● **Task description**
Reproduce the listing below in its entirety. Change nothing.

● **Given information**
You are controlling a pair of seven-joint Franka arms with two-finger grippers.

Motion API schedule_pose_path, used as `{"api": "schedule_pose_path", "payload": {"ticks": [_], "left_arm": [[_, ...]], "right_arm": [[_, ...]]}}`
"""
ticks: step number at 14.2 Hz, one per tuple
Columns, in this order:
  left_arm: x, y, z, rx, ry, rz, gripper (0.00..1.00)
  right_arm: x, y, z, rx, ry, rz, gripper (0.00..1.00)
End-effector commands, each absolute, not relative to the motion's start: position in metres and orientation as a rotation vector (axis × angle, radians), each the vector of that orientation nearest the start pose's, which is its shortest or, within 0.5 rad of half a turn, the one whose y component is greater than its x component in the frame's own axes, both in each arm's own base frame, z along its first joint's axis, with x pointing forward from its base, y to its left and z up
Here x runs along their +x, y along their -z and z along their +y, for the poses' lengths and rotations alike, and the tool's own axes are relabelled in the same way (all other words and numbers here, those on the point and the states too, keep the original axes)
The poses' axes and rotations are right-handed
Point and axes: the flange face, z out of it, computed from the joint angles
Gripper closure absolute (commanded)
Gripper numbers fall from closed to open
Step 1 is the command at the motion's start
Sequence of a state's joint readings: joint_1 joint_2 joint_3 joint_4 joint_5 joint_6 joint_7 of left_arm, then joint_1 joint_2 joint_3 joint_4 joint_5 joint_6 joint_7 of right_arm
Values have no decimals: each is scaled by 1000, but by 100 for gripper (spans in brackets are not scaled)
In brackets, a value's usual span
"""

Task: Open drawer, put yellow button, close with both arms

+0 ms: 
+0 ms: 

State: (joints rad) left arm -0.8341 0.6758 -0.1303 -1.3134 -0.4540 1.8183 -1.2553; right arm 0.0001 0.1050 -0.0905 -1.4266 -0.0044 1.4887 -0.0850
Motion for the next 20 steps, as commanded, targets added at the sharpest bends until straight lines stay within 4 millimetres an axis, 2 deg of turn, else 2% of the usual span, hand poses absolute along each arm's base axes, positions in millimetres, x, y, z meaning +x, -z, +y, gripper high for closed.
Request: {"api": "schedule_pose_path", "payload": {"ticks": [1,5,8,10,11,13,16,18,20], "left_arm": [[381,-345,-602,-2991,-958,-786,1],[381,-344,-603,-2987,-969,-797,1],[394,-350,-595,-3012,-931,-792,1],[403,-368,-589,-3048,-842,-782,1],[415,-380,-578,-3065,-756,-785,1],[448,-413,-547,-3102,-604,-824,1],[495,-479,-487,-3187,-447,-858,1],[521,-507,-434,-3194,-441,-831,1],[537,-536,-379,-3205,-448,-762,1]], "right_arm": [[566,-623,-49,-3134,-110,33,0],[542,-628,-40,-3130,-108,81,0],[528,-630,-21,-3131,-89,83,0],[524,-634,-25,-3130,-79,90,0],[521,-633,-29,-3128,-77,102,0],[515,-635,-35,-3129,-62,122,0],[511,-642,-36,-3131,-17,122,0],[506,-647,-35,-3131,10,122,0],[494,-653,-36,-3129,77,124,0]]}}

● **Output**
You are controlling a pair of seven-joint Franka arms with two-finger grippers.

Motion API schedule_pose_path, used as `{"api": "schedule_pose_path", "payload": {"ticks": [_], "left_arm": [[_, ...]], "right_arm": [[_, ...]]}}`
"""
ticks: step number at 14.2 Hz, one per tuple
Columns, in this order:
  left_arm: x, y, z, rx, ry, rz, gripper (0.00..1.00)
  right_arm: x, y, z, rx, ry, rz, gripper (0.00..1.00)
End-effector commands, each absolute, not relative to the motion's start: position in metres and orientation as a rotation vector (axis × angle, radians), each the vector of that orientation nearest the start pose's, which is its shortest or, within 0.5 rad of half a turn, the one whose y component is greater than its x component in the frame's own axes, both in each arm's own base frame, z along its first joint's axis, with x pointing forward from its base, y to its left and z up
Here x runs along their +x, y along their -z and z along their +y, for the poses' lengths and rotations alike, and the tool's own axes are relabelled in the same way (all other words and numbers here, those on the point and the states too, keep the original axes)
The poses' axes and rotations are right-handed
Point and axes: the flange face, z out of it, computed from the joint angles
Gripper closure absolute (commanded)
Gripper numbers fall from closed to open
Step 1 is the command at the motion's start
Sequence of a state's joint readings: joint_1 joint_2 joint_3 joint_4 joint_5 joint_6 joint_7 of left_arm, then joint_1 joint_2 joint_3 joint_4 joint_5 joint_6 joint_7 of right_arm
Values have no decimals: each is scaled by 1000, but by 100 for gripper (spans in brackets are not scaled)
In brackets, a value's usual span
"""

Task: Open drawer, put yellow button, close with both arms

+0 ms: 
+0 ms: 

State: (joints rad) left arm -0.8341 0.6758 -0.1303 -1.3134 -0.4540 1.8183 -1.2553; right arm 0.0001 0.1050 -0.0905 -1.4266 -0.0044 1.4887 -0.0850
Motion for the next 20 steps, as commanded, targets added at the sharpest bends until straight lines stay within 4 millimetres an axis, 2 deg of turn, else 2% of the usual span, hand poses absolute along each arm's base axes, positions in millimetres, x, y, z meaning +x, -z, +y, gripper high for closed.
Request: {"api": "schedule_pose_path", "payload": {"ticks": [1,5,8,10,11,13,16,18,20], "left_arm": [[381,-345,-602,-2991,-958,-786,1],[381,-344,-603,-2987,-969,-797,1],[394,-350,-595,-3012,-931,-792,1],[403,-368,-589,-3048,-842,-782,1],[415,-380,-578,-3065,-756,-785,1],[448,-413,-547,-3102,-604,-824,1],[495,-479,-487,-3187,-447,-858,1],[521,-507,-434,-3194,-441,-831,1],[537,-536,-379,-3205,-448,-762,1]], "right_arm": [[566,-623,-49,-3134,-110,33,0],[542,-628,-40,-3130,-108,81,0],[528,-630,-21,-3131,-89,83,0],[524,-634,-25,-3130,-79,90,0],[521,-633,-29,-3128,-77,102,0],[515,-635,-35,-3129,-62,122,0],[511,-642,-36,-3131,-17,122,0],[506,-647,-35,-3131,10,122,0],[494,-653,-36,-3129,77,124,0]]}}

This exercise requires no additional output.